It’s a common experience. You log on to Facebook for your lunchtime fix of friends’ baby photos and links to fascinating online content from trusted sites like Slate, when you come across an intriguing headline such as “Stephen Hawking’s Blunder on Black Holes Shows Danger of Listening to Scientists, Says Bachmann” or “Sochi Hotel Guests Complain About Topless Portraits of Putin in Rooms”.
These stories aren’t real. They’re the work of the New Yorker’s not-particularly-funny online satirist Andy Borowitz, but many people, not just your gullible Facebook friends, invariably believe them. Sometimes the official state news agencies of global superpowers believe them.
Most of us—though unfortunately not all of us—are now aware that Onion articles aren’t real, but the proliferation of online parody and fake news has created an environment where many people are simply accepting fake news as fact. The bizarrely humorless Daily Currant and the often-pretty-funny military satire site Duffel Blog have been particularly adept at duping the news reading masses.
So why do people believe this crap? A recently published paper by physicist Delia Mocanu and four colleagues at Northeastern University’s Laboratory for the Modeling of Biological and Socio-Technical Systems looks at the phenomenon of “Collective Attention in the Age of (Mis)information,” concluding that Facebook users’ willingness to believe false information is rooted in mistrust of mainstream media sources.
The researchers examined Italian Facebook activity in the run-up to the election of 2013, looking at how users interacted with “troll” posts—those that present a “caricatural version of political activism and alternative news stories, with the peculiarity to include always false information.”
One example was a story reporting that the “Italian Senate voted and accepted (257 in favor and 165 abstentions) a law proposed by Senator Cirenga aimed at funding with 134 billion Euros the policy-makers to find a job in case of defeat in the political competition.”
There are a number of obvious red flags in this story. There is no Sen. Cirenga, Italy doesn’t have that many senators, and that amount of money would be 10 percent of the country’s GDP. Nonetheless, it went viral during the election, was reposted credulously by several mainstream political organizations, and according to the authors, was “among the arguments used by protesters manifesting in several Italian cities” during the election.
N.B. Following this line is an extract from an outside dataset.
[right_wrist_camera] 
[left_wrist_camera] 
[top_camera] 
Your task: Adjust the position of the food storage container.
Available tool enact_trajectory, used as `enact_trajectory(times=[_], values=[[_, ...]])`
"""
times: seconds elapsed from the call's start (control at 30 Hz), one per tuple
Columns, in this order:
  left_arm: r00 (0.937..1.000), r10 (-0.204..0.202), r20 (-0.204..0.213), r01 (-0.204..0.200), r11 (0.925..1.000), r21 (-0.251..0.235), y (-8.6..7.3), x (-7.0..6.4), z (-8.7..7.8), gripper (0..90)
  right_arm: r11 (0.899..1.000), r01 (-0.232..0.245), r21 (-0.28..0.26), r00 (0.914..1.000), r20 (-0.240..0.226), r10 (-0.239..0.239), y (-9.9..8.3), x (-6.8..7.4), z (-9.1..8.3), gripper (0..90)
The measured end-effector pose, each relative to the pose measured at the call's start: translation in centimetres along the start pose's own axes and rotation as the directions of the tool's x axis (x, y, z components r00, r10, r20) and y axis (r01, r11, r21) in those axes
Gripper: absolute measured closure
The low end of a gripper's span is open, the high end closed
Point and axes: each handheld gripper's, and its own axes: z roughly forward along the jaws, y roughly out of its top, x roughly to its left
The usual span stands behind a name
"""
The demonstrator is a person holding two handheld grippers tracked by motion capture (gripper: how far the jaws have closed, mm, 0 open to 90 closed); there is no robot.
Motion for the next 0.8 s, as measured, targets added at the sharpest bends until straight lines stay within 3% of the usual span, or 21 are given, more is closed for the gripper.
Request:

The authors also divided users into groups who get their news primarily from from political organizing sites, those who mainly share content mainstream news outlets, and those who prefer “alternative” news sources: “pages which disseminate controversial information, most often lacking supporting evidence and sometimes contradictory of the official news.”
They found that regular consumers of “alternative” news are far more likely to share false content. “We find that, out of the 1279 labeled users interacting with the troll memes, a dominant percentage (56% , as opposed to 26% and 18% for other groups) is constituted of users preeminently interacting with alternative information sources and thus more exposed to unsubstantiated claims.”
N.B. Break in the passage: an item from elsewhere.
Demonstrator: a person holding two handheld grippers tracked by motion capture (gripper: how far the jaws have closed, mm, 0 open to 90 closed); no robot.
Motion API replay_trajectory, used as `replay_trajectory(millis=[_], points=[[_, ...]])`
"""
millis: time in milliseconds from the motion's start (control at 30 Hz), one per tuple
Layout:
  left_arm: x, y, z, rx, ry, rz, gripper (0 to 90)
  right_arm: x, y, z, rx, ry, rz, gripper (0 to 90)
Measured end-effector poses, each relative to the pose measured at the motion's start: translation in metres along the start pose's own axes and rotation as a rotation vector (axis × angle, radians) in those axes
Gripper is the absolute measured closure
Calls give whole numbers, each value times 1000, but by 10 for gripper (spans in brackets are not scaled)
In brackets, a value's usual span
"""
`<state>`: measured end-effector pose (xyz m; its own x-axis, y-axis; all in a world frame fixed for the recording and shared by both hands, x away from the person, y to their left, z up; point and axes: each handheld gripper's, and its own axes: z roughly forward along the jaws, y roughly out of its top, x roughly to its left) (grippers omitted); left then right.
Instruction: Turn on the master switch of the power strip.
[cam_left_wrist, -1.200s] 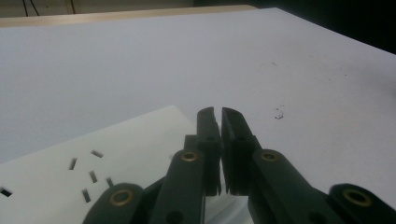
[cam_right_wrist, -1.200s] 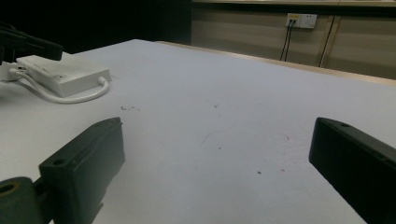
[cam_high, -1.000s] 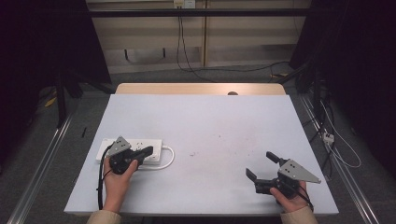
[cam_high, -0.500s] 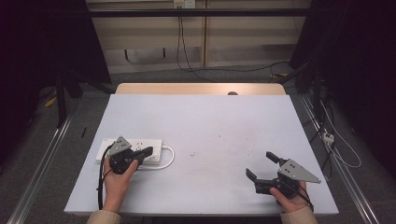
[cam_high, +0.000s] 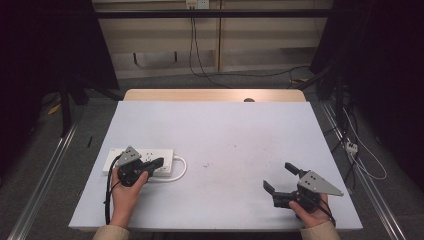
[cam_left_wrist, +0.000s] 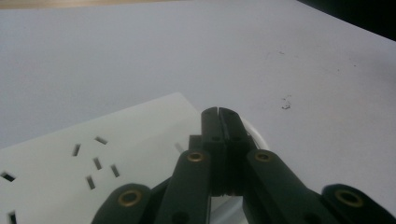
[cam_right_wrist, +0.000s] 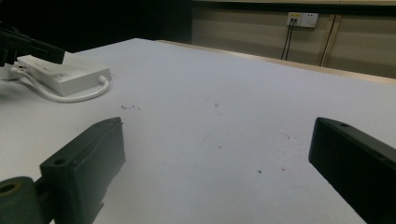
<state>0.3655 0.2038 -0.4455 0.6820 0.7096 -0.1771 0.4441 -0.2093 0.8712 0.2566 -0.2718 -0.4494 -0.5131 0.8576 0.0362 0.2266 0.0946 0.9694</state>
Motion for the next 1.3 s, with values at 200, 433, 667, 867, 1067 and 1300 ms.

I quibble a bit with the authors’ use of the term “troll,” which implies malicious intent on the part of the creator. The “Senator Cirenga” item included in the paper seems more like an Onion-style attempt at mocking the self-interest of politicians than a deliberate effort to misinform the public.
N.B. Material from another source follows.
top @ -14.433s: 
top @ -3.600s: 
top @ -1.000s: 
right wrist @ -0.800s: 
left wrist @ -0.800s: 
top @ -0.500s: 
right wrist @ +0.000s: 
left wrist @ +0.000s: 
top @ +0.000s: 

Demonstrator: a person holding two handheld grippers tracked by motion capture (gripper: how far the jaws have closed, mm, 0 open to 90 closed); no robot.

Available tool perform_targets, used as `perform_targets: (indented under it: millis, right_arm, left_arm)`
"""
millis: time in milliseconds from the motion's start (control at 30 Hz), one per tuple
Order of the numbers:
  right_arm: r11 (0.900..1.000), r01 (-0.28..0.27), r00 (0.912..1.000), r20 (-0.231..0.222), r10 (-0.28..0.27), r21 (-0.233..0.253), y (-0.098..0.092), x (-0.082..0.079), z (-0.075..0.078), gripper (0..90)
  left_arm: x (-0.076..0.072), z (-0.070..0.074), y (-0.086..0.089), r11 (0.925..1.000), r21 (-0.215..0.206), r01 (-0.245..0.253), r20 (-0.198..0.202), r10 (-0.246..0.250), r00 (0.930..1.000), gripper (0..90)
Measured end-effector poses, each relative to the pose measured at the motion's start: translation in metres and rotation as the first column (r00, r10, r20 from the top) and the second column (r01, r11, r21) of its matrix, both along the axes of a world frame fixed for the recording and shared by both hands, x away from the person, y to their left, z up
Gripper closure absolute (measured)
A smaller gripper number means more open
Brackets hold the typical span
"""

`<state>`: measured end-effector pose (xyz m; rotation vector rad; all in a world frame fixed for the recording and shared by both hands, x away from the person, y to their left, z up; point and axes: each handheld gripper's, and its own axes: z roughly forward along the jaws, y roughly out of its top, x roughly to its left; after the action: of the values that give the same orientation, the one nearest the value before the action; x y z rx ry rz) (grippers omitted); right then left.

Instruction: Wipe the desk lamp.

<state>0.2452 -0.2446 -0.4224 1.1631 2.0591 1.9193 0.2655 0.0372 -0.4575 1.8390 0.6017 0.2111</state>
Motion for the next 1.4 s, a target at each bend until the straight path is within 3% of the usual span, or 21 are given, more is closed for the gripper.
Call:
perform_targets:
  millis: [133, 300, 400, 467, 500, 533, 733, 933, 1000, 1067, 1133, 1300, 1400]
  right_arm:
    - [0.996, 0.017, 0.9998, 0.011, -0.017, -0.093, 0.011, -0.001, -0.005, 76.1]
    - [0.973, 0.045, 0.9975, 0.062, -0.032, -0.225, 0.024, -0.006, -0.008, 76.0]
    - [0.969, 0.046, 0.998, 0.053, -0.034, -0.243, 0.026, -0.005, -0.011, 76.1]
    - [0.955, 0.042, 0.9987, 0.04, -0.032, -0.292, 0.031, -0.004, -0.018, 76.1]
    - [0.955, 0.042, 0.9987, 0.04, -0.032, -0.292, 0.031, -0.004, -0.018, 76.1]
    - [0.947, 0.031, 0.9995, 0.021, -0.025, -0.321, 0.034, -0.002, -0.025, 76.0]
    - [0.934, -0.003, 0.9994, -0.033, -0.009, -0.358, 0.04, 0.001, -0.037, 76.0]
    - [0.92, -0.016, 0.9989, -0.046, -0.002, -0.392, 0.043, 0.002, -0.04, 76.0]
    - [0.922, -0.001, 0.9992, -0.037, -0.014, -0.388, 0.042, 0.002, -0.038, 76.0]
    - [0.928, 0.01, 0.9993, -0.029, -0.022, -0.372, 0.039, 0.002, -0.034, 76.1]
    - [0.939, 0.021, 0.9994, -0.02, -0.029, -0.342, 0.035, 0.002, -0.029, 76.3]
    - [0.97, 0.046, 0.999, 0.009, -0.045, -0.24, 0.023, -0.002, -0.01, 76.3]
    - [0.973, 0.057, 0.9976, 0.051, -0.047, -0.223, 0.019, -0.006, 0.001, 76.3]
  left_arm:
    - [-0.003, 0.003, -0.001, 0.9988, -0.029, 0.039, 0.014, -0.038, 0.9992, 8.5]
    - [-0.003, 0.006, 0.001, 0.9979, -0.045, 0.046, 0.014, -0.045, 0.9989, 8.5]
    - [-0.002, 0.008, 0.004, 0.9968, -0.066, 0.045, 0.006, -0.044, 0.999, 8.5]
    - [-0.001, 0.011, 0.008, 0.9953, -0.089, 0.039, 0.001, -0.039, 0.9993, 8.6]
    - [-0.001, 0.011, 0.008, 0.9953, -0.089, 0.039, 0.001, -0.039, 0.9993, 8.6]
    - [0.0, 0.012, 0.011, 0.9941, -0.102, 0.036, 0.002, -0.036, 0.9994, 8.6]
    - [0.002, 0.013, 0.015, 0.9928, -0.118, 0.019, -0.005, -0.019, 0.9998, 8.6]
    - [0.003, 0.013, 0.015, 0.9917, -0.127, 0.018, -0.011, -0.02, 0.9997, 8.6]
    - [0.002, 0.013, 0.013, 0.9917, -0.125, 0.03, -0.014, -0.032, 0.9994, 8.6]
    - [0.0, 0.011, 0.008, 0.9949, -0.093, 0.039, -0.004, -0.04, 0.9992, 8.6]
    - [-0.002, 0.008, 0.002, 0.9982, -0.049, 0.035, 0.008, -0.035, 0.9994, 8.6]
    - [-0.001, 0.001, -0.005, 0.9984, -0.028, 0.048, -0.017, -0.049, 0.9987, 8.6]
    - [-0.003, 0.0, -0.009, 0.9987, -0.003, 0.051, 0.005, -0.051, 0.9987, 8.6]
Clearly, people took this particularly story a bit too far, but this type of misunderstanding is less dangerous than the type of content spread by sites like superviral sites Natural News, which as Brian Palmer recently explained, “has an uncanny ability to move unsophisticated readers from harmless dietary balderdash to medical quackery to anti-government zealotry.”
Also, Italy—a country where the former prime minister owned three of the country’s most popular TV networks and a major new political party is led by a Colbert-style comedian—might not be the most typical environment in which to study this phenomenon. The line between news, entertainment, and propaganda in Italian politics is a bit blurrier than in other countries.
And none of this is to imply that information in even the most established news sources should be trusted uncritically, but there is something to the idea that those most inclined to be critical of the mainstream media are often the least critical consumers of information from alternative sources.
Andy Borowitz isn’t really helping either.